Relevant when http.authentication.login.module is set to ldap.

ldap.login.module.name Name of the JAAS configuration properties in the ldap-login.conf file located in the Data Collector configuration directory.

Default is ldap.

http.access.control.allow.origin List of domains allowed to access the Data Collector REST API for cross-origin resource sharing (CORS). To restrict access to specific domains, enter a comma-separated list as follows:
http://www.mysite.com, http://www.myothersite.com

Default is the asterisk wildcard (*) which means that any domain can access the Data Collector REST API.

http.access.control.allow.headers List of HTTP headers allowed during a cross-domain request.
http.access.control.exposed.headers List of HTTP headers exposed as part of the cross-domain response.
http.access.control.allow.methods List of HTTP methods that can be called during a cross-domain request.
kerberos.client.enabled Enables Kerberos authentication for Data Collector. Must be enabled to allow non-Kafka stages to use Kerberos to access external systems.

For more information, see Kerberos Authentication.

kerberos.client.principal Kerberos principal to use. Enter a service principal.
kerberos.client.keytab Location of the Kerberos keytab file that contains the credentials for the Kerberos principal.

Use a fully-qualified directory or a directory relative to the Data Collector configuration directory.

preview.maxBatchSize Maximum number of records used to preview data.

Default is 10.

preview.maxBatches Maximum number of batches used to preview data.

Default is 10.

production.maxBatchSize Maximum number of records included in a batch when the pipeline runs.

Default is 50000.

parser.limit Maximum parser buffer size that origins can use to process data. Limits the size of the data that can be parsed and converted to a record.

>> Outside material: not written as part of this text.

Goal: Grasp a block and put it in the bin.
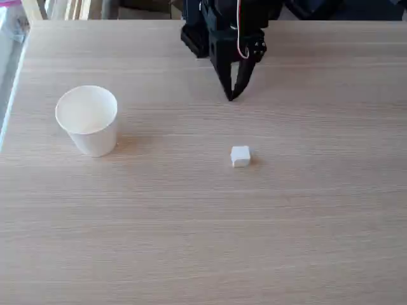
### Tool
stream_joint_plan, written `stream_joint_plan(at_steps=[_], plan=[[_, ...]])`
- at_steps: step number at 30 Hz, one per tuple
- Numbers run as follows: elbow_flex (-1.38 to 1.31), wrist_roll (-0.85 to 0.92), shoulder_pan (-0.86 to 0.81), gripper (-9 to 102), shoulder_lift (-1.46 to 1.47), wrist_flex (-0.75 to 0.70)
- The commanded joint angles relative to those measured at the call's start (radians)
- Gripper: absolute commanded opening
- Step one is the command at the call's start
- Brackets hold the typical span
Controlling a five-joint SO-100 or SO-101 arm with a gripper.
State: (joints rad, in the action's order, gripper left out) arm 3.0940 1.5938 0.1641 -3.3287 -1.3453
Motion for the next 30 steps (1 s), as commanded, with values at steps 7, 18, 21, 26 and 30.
stream_joint_plan(at_steps=[7,18,21,26,30], plan=[[0.014,0.006,-0.025,4,-0.005,-0.002],[0.014,0.003,-0.026,4,-0.005,-0.002],[0.014,0.002,-0.025,4,-0.005,-0.002],[0.012,0.003,-0.025,1,-0.005,-0.002],[0.011,0.018,-0.023,1,-0.003,-0.003]])
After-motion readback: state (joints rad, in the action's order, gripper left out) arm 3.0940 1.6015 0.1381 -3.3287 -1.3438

By default, the parser buffer size is 1048576 bytes. To increase the size, uncomment and configure this property. For more information about how this property affects record sizes, see Maximum Record Size.

production.maxErrorRecordsPerStage Maximum number of error records to save in memory for each stage to display in Monitor mode. When the limit is reached, older error records are discarded.

Default is 100.

production.maxPipelineErrors Maximum number of pipeline errors to save in memory to display in monitor mode. When the limit is reached, older errors are discarded.

Default is 100.

max.logtail.concurrent.requests Maximum number of external processes allowed to access the Data Collector log file at the same time through REST API calls.

Default is 5.

max.webSockets.concurrent.requests Maximum number of WebSocket calls allowed.
pipeline.access.control.enabled Enables pipeline permissions and sharing pipelines. With pipeline permissions enabled, a user must have the appropriate permissions to view or work with a pipeline. Only Admin users and pipeline owners have full access to pipelines.

When pipeline permissions are disabled, access to pipelines is based on the roles assigned to the user and its groups. For more information about pipeline permissions, see Pipeline Permissions.

Default is false.

ui.header.title Optional custom header to display in Data Collector next to the StreamSets logo. You can create a header using HTML and include an additional image.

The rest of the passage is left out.